The data START
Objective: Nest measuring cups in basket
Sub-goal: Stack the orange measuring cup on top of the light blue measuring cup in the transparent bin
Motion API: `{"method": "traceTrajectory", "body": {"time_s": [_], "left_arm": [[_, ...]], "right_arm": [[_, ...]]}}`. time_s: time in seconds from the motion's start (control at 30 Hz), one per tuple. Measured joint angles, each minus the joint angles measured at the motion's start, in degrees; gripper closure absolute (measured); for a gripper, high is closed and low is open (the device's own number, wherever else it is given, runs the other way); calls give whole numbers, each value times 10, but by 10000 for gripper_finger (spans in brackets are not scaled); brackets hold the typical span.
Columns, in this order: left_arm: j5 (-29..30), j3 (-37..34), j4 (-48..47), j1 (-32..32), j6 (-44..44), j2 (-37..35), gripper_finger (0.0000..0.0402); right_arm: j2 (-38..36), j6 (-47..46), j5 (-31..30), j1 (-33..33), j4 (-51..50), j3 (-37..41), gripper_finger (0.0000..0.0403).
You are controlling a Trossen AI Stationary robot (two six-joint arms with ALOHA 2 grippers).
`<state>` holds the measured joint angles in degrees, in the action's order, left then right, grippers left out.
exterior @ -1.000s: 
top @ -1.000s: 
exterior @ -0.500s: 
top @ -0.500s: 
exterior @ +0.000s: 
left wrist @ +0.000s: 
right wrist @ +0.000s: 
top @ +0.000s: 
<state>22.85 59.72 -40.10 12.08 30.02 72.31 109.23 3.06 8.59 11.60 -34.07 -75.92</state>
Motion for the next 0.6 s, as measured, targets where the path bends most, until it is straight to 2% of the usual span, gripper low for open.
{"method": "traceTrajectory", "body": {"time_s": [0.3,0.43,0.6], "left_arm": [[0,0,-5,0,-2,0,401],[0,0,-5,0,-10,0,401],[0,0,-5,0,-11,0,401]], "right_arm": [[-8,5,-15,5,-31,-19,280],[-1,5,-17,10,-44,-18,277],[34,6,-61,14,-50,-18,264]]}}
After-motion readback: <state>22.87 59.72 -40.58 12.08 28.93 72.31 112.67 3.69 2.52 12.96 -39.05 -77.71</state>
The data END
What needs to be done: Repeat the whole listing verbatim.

Your solution:
Objective: Nest measuring cups in basket
Sub-goal: Stack the orange measuring cup on top of the light blue measuring cup in the transparent bin
Motion API: `{"method": "traceTrajectory", "body": {"time_s": [_], "left_arm": [[_, ...]], "right_arm": [[_, ...]]}}`. time_s: time in seconds from the motion's start (control at 30 Hz), one per tuple. Measured joint angles, each minus the joint angles measured at the motion's start, in degrees; gripper closure absolute (measured); for a gripper, high is closed and low is open (the device's own number, wherever else it is given, runs the other way); calls give whole numbers, each value times 10, but by 10000 for gripper_finger (spans in brackets are not scaled); brackets hold the typical span.
Columns, in this order: left_arm: j5 (-29..30), j3 (-37..34), j4 (-48..47), j1 (-32..32), j6 (-44..44), j2 (-37..35), gripper_finger (0.0000..0.0402); right_arm: j2 (-38..36), j6 (-47..46), j5 (-31..30), j1 (-33..33), j4 (-51..50), j3 (-37..41), gripper_finger (0.0000..0.0403).
You are controlling a Trossen AI Stationary robot (two six-joint arms with ALOHA 2 grippers).
`<state>` holds the measured joint angles in degrees, in the action's order, left then right, grippers left out.
exterior @ -1.000s: 
top @ -1.000s: 
exterior @ -0.500s: 
top @ -0.500s: 
exterior @ +0.000s: 
left wrist @ +0.000s: 
right wrist @ +0.000s: 
top @ +0.000s: 
<state>22.85 59.72 -40.10 12.08 30.02 72.31 109.23 3.06 8.59 11.60 -34.07 -75.92</state>
Motion for the next 0.6 s, as measured, targets where the path bends most, until it is straight to 2% of the usual span, gripper low for open.
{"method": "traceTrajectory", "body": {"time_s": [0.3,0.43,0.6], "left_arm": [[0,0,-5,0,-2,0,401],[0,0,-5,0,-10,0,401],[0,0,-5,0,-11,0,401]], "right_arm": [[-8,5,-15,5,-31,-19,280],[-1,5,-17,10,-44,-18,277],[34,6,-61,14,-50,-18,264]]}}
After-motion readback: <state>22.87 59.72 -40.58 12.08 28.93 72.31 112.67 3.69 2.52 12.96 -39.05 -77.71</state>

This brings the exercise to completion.